Originally posted by Maverick
FWIW, if you want secure communications do not use a cell phone or any other broadcast medium. Once you put it on the air it is subject to interception by anyone who wishes to get the proper equipment.
Over the air, over the wire, on paper in the mail, anything. This is one of the reasons why encryption is important to liberty in an electronic society.
The real problem here isn't that these people were talking on the cell phone, it's that their cell phone (which was on their person) turned into a "bug" and recorded conversations that were taking place around them. Short of segregating all of your electronics in faraday cages when you want privacy, there aren't a lot of ways to insure it.
Product idea: A "cell phone case" that's sound proof that you store your phone in. It has one of those "blink when a cell phone is communicating" lights on the outside so that it tells you when you're being called (and works with any cell phone) but keeps your phone from bugging you in the meantime.

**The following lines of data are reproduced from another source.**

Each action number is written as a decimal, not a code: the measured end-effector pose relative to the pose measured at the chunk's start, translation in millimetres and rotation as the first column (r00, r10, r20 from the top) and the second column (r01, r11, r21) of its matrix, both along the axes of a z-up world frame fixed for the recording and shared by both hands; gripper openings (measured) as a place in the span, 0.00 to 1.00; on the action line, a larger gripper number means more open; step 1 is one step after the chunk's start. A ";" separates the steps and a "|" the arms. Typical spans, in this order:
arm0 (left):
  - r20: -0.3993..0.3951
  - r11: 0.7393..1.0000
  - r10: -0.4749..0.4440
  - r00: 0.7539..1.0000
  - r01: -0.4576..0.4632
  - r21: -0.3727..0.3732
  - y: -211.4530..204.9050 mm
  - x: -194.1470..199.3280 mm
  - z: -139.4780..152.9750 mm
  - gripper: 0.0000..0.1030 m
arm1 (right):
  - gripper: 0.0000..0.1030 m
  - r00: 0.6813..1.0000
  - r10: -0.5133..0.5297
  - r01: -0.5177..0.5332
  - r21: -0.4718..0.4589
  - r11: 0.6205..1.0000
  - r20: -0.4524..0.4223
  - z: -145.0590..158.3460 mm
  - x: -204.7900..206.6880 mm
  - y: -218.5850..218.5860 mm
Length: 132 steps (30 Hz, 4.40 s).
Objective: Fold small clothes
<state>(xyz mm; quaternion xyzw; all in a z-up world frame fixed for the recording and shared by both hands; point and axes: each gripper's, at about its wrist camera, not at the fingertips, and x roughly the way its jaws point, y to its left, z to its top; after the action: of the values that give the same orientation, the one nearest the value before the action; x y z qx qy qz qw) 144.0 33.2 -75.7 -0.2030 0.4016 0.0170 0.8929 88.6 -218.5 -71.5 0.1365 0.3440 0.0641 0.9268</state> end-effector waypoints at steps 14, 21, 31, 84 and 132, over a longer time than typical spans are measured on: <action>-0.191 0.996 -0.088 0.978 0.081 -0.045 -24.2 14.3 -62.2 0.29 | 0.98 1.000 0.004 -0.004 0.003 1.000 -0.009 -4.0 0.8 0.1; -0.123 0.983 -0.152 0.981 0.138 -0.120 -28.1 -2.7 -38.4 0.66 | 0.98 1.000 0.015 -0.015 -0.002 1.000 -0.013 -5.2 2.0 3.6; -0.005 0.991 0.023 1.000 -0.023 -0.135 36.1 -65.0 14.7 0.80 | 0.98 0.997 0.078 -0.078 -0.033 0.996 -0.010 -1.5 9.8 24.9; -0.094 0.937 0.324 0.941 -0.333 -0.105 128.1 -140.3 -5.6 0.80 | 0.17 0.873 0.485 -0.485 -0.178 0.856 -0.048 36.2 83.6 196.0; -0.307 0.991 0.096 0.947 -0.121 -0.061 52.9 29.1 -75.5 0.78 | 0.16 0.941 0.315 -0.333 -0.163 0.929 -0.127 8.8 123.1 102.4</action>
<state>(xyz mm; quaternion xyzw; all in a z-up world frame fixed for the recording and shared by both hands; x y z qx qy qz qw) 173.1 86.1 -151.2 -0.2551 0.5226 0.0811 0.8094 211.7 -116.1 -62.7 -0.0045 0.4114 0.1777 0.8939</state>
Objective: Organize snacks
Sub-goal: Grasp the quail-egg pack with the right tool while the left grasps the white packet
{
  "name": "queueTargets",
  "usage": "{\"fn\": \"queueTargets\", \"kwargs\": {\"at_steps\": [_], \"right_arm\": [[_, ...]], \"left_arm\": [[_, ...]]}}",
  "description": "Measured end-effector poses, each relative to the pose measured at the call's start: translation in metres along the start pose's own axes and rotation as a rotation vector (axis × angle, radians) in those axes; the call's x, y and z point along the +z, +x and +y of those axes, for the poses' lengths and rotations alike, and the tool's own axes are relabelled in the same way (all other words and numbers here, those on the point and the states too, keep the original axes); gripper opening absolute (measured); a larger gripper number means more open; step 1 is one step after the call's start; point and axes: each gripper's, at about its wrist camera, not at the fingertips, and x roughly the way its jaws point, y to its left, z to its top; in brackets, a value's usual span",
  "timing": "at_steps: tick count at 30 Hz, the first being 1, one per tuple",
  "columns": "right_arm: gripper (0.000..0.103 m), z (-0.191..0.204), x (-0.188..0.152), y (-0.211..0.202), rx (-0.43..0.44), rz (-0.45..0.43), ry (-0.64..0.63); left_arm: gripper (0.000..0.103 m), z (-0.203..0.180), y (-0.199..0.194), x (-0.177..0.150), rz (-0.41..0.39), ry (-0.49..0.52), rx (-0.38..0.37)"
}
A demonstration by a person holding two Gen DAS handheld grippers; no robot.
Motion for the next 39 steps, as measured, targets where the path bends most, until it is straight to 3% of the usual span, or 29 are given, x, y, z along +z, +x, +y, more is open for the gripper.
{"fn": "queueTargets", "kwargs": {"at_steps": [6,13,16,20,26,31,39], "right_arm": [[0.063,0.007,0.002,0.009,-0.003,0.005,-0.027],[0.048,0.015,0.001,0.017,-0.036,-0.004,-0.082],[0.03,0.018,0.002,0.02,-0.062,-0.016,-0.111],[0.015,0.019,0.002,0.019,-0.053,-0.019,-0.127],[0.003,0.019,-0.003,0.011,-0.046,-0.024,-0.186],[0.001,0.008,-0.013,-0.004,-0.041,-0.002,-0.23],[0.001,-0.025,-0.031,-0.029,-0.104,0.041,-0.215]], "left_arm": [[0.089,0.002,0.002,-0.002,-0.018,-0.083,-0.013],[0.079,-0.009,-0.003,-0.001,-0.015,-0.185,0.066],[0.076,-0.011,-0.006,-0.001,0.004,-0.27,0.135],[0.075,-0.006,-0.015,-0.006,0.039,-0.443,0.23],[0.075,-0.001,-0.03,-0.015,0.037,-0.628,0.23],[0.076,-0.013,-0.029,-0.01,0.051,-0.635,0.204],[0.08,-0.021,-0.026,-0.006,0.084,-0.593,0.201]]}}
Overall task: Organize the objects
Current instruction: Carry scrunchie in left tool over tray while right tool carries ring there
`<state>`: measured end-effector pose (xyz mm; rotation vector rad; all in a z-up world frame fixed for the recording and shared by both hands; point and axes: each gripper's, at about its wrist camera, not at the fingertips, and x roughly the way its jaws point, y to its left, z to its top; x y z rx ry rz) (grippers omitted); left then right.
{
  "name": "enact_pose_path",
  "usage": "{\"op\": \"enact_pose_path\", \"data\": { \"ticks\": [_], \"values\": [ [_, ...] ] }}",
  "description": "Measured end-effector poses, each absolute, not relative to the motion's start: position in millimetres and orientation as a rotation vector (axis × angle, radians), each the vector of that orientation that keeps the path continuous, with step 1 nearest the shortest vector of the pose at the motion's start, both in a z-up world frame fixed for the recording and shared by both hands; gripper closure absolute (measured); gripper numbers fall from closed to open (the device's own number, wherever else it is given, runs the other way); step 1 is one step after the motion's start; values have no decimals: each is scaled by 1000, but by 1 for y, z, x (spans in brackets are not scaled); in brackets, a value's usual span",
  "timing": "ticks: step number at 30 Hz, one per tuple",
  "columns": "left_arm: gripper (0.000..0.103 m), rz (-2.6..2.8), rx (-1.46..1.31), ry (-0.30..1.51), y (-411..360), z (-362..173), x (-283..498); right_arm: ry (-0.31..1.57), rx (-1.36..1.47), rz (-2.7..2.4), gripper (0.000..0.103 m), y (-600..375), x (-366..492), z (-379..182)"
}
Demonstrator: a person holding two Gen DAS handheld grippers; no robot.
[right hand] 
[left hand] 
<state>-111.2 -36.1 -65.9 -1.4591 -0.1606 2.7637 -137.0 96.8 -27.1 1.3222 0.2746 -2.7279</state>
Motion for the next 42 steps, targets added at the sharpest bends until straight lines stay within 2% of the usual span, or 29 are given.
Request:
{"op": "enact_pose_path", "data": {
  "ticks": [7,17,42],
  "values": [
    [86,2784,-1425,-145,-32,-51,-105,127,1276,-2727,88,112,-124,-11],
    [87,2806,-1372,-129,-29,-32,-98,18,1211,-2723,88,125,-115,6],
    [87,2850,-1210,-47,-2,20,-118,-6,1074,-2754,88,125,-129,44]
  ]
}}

Personally, I don't think it's unreasonable to predict a future where cell phones casually listen to conversations around them and AIs listen for key phrases to send to law enforcement, all "in the interest of protecting us from the (insert threat here)". Computing power gets cheaper, sound processing gets easier, cell phones become more ubiquitous.... why _wouldn't_ a government take advantage of being able to bug essentially the entire population (for its own good) other than nut jobs like me and Lazs objecting? I notice that the number of people on this board that tacitly accept that the government will never do wrong is increasing, and I wonder if it reflects the rest of society. You don't have to be a chicken little (who constantly panics and says "the gubmint is coming! the gubmint is coming!") to be wary of an organization that has recently shown a casual disregard for the rights and liberties that shape our nation.